Scientists at New York University and Ohio State University have a longer-term idea. As the New York Times reports this week, researchers from those universities are setting up about 100 sensors across the city that will monitor noise levels. The sensors “will be mounted on the second floor of public buildings,” initially around Washington Square Park and, later, throughout Manhattan and Brooklyn. More on those sensors — which, interestingly, were first developed to record and identify the calls of migratory birds — according to the Times:

Snippets of audio, about 10 seconds each, will be collected during random intervals over the course of about a year to capture seasonal notes, like air-conditioners and snowplows. The cacophony will be labeled and categorized using a machine-listening engine called UrbanEars. The sensors will eventually be smart enough to identify hundreds of sonic irritants reverberating across the city.

The sensors, by the way, will not (and, more to the point, cannot) record conversations among people, the researchers say; jackhammers and honking horns are more their purview.

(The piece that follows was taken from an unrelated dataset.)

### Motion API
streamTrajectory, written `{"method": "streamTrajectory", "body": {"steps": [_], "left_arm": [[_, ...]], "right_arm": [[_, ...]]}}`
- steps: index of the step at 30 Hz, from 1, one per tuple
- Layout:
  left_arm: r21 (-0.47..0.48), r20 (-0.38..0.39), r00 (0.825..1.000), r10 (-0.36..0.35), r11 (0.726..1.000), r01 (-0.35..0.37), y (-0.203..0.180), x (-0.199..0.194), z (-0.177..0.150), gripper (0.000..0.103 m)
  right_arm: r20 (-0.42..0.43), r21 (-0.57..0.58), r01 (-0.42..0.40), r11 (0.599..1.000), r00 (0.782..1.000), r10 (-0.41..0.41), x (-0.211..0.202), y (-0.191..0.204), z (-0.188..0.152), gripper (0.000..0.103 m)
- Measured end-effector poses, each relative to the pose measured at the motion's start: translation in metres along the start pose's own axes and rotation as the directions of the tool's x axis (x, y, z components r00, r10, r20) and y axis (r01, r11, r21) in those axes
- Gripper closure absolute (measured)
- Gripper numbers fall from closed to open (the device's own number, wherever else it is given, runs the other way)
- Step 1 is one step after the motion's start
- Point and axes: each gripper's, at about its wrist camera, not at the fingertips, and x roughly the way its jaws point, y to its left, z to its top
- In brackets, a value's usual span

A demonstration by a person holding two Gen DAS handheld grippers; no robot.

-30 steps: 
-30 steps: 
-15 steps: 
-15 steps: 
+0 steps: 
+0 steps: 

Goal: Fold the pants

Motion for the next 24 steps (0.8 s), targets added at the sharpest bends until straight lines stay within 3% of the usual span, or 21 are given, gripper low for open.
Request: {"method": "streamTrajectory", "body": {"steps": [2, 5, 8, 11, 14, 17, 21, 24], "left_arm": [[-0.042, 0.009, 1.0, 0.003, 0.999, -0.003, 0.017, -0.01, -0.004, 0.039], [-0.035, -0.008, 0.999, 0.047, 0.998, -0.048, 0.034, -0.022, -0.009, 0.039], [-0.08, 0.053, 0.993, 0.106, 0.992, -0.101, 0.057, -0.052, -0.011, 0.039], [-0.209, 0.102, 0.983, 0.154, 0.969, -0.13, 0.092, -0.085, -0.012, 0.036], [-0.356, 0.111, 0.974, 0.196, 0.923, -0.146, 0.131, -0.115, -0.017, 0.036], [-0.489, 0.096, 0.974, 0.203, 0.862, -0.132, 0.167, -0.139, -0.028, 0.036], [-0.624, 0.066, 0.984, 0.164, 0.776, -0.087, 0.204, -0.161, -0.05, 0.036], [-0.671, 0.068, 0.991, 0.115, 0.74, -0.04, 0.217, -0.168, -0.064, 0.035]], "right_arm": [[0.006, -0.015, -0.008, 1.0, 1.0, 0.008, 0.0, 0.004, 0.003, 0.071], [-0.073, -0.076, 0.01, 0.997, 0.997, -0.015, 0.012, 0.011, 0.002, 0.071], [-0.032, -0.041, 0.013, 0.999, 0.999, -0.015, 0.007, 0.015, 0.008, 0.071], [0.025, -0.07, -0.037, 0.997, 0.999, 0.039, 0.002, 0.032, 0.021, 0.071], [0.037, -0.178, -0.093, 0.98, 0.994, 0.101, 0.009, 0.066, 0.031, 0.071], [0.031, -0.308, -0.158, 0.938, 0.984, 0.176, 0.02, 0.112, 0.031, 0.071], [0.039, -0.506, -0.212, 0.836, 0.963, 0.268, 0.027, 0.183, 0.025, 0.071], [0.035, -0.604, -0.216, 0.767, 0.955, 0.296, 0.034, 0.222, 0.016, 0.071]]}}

The five-year project, funded mostly through a $4.6 million grant from the National Science Foundation, is called Sounds of New York City, or Sonyc, and the researchers hope their work will serve to both pinpoint the louder spots and track whether noise ordinances actually work.

Incidentally, the Times notes that several groups already exist that seek to tamp down noisiness around the city, including the Noise Abatement Commission, Citizens for a Quieter City, and the wonderfully named Society for the Suppression of Unnecessary Noise. It will be well worth keeping an eye on the findings of Sonyc; in the meantime, however, I think I’ve found myself a few new clubs to join.